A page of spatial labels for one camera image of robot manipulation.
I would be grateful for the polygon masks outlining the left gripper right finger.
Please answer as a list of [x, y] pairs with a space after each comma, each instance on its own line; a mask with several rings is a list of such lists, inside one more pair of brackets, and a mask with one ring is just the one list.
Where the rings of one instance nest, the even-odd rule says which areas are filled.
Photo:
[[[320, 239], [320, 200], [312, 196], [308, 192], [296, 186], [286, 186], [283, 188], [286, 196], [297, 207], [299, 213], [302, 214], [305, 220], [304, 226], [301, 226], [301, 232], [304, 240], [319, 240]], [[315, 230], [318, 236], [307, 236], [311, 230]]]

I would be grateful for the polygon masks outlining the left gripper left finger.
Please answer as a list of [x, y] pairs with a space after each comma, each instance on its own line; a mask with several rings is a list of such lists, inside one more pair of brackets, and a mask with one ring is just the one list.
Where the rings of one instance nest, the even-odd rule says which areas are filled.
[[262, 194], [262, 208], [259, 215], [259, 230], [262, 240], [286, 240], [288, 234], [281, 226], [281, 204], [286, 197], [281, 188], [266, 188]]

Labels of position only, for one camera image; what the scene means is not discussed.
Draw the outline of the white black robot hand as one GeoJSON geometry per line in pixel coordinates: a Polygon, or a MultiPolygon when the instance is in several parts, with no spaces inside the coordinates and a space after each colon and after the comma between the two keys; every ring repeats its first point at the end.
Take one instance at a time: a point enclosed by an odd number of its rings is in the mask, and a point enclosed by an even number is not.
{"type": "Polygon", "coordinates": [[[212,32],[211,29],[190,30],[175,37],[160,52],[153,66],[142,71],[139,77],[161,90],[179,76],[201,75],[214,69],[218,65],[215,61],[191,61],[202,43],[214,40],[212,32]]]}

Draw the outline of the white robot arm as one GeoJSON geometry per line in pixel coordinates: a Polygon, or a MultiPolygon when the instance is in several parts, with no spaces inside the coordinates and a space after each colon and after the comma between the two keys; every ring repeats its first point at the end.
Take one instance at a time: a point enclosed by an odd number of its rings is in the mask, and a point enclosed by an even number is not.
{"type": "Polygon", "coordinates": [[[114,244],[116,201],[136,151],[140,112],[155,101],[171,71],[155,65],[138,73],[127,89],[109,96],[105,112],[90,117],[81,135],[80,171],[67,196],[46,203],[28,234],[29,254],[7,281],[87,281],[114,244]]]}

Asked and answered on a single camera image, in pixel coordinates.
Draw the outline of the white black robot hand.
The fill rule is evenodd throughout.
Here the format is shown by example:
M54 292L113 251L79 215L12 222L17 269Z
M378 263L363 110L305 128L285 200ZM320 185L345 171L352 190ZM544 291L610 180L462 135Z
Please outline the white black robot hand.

YOUR INSTRUCTIONS:
Your task is to retype the data exactly, with no line missing.

TASK SOLUTION:
A page of spatial labels for one camera image of robot manipulation.
I would be grateful for the polygon masks outlining the left gripper right finger.
Please answer as a list of [x, y] pairs with a space after each comma, each instance on its own line; a mask with several rings is a list of such lists, inside one more pair of brackets, and a mask with one ring is just the one list.
Where the rings of one instance nest, the even-odd rule says which areas are filled.
Photo:
[[[320, 239], [320, 200], [312, 196], [308, 192], [296, 186], [286, 186], [283, 188], [286, 196], [297, 207], [299, 213], [302, 214], [305, 220], [304, 226], [301, 226], [301, 232], [304, 240], [319, 240]], [[315, 230], [318, 236], [307, 236], [311, 230]]]

I would be grateful for the polygon masks outlining the left gripper left finger.
Please answer as a list of [x, y] pairs with a space after each comma, each instance on its own line; a mask with several rings is a list of such lists, inside one more pair of brackets, and a mask with one ring is just the one list.
Where the rings of one instance nest, the even-odd rule says which areas are filled.
[[262, 194], [262, 208], [259, 215], [259, 230], [262, 240], [286, 240], [288, 234], [281, 226], [281, 204], [286, 197], [281, 188], [266, 188]]

Labels of position only, for one camera image; what the scene means is not discussed.
Draw the outline of the white black robot hand as one GeoJSON geometry per line in pixel coordinates: a Polygon, or a MultiPolygon when the instance is in several parts, with no spaces inside the coordinates and a space after each colon and after the comma between the two keys; every ring repeats its first point at the end.
Take one instance at a time: a point enclosed by an odd number of its rings is in the mask, and a point enclosed by an even number is not.
{"type": "Polygon", "coordinates": [[[212,32],[211,29],[190,30],[175,37],[160,52],[153,66],[142,71],[139,77],[161,90],[179,76],[201,75],[214,69],[218,65],[215,61],[191,61],[202,43],[214,40],[212,32]]]}

Draw the outline of the white robot arm as one GeoJSON geometry per line in pixel coordinates: a Polygon, or a MultiPolygon when the instance is in several parts, with no spaces inside the coordinates and a space after each colon and after the comma between the two keys; every ring repeats its first point at the end.
Take one instance at a time: a point enclosed by an odd number of its rings is in the mask, and a point enclosed by an even number is not.
{"type": "Polygon", "coordinates": [[[114,244],[116,201],[136,151],[140,112],[155,101],[171,71],[155,65],[138,73],[127,89],[109,96],[105,112],[90,117],[81,135],[80,171],[67,196],[46,203],[28,234],[29,254],[7,281],[87,281],[114,244]]]}

Asked and answered on a single camera image, in pixel coordinates.
Draw the outline of the white black robot hand.
The fill rule is evenodd throughout.
Here the format is shown by example:
M54 292L113 251L79 215L12 222L17 269Z
M378 263L363 110L305 128L285 200ZM320 185L345 171L352 190ZM544 291L610 180L462 135Z
Please outline the white black robot hand.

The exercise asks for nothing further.